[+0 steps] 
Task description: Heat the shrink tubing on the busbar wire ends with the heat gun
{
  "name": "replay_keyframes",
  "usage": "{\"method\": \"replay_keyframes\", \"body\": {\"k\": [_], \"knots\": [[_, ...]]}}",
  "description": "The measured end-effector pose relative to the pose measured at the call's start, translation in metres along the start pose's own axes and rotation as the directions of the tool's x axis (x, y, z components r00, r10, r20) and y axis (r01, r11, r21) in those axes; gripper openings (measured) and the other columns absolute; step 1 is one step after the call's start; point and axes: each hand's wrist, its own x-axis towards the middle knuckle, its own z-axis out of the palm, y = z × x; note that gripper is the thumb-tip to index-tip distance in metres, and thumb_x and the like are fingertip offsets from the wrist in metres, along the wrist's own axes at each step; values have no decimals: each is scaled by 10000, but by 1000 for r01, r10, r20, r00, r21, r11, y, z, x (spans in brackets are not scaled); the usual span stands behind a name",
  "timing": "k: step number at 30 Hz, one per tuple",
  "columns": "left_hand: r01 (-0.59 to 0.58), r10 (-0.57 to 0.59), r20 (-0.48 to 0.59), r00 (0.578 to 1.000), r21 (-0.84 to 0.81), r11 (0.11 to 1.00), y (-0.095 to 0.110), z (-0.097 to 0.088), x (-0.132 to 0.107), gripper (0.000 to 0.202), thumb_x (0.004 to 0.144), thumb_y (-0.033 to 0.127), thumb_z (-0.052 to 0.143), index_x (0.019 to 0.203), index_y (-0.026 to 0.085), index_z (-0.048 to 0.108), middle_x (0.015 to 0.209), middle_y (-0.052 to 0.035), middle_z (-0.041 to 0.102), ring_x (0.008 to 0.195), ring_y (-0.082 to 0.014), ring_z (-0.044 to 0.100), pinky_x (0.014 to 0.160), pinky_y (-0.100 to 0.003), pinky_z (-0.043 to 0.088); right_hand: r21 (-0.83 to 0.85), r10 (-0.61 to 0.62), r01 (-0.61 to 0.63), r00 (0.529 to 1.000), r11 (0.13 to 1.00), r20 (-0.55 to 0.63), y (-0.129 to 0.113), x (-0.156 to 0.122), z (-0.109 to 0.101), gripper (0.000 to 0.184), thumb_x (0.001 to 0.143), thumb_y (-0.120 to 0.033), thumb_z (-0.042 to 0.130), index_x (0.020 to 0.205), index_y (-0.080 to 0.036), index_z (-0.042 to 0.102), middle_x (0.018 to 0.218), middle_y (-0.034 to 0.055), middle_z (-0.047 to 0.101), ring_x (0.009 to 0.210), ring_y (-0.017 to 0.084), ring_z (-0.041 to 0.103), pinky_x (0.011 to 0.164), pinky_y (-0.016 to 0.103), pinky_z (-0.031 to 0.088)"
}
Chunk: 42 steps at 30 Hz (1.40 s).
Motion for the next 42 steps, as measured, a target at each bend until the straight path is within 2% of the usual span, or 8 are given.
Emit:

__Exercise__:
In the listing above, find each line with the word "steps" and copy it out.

__Response to this exercise__:
[+0 steps] 
Chunk: 42 steps at 30 Hz (1.40 s).
Motion for the next 42 steps, as measured, a target at each bend until the straight path is within 2% of the usual span, or 8 are given.

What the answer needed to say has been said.